Racism is a particular problem in the justice system in Australia, and in Victoria.
When Aboriginal people are sent to prison, their health is more vulnerable, and they’re more vulnerable to die in custody. That’s why we see continuing rates of Aboriginal deaths in custody in Victoria, and around Australia.
Dame Phyllis Frost is a particular issue at the moment. In that prison, we lost Ms Calgaret recently, and a couple of years ago there was the death of Veronica Nelson, whose inquest is going to happen this year. And a newborn baby also died at the centre, not long ago.
This just indicates that the prison is a dangerous place – a harmful place – for women and their children, and it’s especially dangerous for First Nations women.
We’re in a situation where prisons in Australia have long been used as part of the colonisation process.
This country has a long history of imprisoning Aboriginal people, and this isn’t only in prisons. It happened with missions and reservations. It’s a way of dispossessing them from their lands.
This has led to generational trauma, and the process is ongoing with the use of prisons in a racist and colonialist way.
That is resulting in this terrible situation where young women, young men and kids are dying in custody. It goes back to the so-called therapeutic nature of prisons. These places are not therapeutic.
These young women who have died at the Dame Phyllis Frost Centre shouldn’t have. They should have been able to be cared for in their communities.
There should have been housing, health services and support for them to deal with the trauma that they have in their lives as a result of racism and colonisation – not in the prison setting, but in a community setting.
And lastly, Karen, at what point is the Dame Phyllis Frost Centre expansion up too, and what is 2022 looking like for the Homes Not Prisons campaign?
As I said, it’s an election year here, and we’ll be raising awareness around the demand that Dame Phyllis Frost not be expanded by 106 beds within the context of the vote.
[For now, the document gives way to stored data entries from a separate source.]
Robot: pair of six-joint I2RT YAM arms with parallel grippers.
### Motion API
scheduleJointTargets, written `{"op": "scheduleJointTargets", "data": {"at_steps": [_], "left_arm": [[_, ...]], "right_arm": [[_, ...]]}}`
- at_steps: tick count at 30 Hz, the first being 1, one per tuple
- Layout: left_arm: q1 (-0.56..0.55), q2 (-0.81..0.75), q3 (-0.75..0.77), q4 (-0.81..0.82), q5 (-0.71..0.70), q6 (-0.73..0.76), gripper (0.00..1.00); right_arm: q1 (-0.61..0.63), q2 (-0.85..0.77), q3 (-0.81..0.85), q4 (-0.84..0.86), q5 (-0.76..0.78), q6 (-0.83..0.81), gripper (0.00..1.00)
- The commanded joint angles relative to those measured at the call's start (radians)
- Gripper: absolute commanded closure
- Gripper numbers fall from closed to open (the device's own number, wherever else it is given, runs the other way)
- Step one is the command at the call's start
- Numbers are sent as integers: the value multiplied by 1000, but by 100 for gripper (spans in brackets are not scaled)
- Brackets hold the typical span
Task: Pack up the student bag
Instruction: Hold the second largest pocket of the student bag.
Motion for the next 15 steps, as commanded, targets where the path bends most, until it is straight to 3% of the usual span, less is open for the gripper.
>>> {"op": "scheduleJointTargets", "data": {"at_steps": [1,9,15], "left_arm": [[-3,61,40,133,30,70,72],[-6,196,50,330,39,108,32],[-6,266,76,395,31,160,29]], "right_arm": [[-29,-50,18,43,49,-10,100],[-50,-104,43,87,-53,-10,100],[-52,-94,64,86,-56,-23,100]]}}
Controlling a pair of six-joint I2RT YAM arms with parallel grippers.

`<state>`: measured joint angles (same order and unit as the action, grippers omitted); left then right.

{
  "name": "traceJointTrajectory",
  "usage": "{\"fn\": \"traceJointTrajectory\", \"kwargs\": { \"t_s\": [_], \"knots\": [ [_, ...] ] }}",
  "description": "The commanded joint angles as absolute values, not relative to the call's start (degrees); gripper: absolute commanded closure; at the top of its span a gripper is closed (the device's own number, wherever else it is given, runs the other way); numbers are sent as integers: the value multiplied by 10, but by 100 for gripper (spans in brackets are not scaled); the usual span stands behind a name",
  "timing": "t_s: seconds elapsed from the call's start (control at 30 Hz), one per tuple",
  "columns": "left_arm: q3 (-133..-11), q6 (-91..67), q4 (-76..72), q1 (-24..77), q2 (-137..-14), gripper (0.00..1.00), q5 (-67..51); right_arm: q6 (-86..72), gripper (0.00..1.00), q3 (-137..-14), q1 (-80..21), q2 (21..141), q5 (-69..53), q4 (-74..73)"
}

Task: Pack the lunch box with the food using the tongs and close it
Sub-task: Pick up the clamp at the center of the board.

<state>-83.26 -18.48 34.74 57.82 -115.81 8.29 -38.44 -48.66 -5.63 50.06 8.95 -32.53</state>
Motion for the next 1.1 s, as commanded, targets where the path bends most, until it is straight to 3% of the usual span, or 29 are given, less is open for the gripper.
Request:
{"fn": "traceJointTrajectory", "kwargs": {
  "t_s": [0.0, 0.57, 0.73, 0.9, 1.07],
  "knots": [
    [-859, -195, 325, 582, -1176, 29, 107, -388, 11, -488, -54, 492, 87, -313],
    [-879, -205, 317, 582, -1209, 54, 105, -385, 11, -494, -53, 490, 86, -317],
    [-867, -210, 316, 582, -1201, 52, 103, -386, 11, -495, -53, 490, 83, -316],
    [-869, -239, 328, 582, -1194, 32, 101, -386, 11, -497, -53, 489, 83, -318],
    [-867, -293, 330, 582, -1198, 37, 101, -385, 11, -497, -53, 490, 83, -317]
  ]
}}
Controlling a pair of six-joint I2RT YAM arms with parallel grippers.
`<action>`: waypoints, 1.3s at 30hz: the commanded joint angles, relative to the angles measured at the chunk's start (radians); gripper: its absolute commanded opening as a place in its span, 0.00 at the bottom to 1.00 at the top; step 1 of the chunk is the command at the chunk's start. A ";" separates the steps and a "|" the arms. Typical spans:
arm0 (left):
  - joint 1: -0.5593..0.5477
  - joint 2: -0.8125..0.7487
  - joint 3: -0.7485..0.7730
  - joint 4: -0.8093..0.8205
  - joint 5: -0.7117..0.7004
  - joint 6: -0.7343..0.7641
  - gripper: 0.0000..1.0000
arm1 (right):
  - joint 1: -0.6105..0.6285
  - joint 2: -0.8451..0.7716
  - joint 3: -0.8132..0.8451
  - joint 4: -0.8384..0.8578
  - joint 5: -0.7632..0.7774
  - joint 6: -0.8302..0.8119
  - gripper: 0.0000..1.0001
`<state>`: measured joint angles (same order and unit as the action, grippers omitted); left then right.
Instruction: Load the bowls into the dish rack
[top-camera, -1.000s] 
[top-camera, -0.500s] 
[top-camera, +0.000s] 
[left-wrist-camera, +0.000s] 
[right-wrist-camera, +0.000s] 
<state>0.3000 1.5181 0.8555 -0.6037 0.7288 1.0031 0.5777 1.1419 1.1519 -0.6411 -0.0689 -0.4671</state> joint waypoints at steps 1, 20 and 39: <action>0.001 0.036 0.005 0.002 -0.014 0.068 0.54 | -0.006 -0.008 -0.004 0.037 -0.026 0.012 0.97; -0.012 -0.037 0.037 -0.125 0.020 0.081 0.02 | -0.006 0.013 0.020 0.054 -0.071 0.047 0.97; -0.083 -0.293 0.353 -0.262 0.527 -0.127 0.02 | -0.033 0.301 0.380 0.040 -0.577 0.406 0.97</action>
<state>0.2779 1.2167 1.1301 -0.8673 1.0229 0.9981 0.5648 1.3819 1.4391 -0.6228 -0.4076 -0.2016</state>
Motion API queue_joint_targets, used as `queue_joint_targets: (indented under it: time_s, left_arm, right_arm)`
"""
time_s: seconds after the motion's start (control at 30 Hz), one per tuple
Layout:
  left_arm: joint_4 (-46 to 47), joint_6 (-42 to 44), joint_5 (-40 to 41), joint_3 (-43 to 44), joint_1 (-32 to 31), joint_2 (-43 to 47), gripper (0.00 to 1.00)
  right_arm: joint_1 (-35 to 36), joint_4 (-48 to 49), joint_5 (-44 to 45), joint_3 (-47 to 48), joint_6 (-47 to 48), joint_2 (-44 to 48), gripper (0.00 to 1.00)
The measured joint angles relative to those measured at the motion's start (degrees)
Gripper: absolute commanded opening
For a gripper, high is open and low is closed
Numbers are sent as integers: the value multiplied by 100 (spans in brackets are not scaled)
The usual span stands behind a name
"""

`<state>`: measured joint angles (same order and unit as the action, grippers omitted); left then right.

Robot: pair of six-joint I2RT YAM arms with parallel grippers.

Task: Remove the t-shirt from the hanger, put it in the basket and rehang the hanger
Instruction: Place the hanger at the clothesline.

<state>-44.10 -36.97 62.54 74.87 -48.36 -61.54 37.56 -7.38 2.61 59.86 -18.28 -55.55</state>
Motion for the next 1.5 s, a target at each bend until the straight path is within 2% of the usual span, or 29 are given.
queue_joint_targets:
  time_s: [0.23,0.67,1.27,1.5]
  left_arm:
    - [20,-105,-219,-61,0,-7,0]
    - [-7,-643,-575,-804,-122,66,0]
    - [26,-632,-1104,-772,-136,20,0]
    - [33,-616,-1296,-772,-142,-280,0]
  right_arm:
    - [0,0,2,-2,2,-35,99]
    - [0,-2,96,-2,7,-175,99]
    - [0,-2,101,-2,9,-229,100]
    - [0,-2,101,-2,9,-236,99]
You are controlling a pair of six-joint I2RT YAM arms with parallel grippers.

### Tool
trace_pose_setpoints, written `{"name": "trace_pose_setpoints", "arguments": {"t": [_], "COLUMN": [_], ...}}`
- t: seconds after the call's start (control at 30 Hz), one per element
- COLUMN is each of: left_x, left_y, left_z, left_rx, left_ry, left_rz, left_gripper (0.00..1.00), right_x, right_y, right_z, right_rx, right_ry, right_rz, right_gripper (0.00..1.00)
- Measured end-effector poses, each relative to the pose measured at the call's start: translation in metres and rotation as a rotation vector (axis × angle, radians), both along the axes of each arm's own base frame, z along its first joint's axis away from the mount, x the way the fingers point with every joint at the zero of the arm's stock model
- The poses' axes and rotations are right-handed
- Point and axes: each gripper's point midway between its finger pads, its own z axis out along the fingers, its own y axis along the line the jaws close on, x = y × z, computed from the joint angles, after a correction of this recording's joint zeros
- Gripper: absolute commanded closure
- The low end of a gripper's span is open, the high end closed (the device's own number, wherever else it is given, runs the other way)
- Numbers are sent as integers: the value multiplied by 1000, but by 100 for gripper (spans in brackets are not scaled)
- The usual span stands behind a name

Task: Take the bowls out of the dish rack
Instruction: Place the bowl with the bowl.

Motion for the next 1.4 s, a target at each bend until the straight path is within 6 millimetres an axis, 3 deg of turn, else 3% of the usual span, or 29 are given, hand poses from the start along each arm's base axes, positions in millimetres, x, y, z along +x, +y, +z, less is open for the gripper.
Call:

We have support from the Greens and the Reason Party’s Fiona Patten. But also, we’re talking to some rank-and-file members of the Labor Party, many of whom agree with us.
We’re hopeful the government will change its mind and not go ahead with the expansion.
Our understanding is, at the moment, there’s construction work going on at Dame Phyllis Frost, but it’s not currently the construction of new cells.
There’s a need at Dame Phyllis Frost for improved visitor and health facilities. And while we have a prison, we’re concerned to see that the women and kids who are there have good visitor and health facilities.
Whilst we would prefer not to have any prison at all, at the moment, it’s there and it does need to be upgraded. But there’s absolutely no need to expand its capacity.
That will be our campaign: to make sure the new cells aren’t built this year. At the moment, the intention is to have those new cells constructed by the end of 2022.
We’re determined to make sure that they’re not constructed.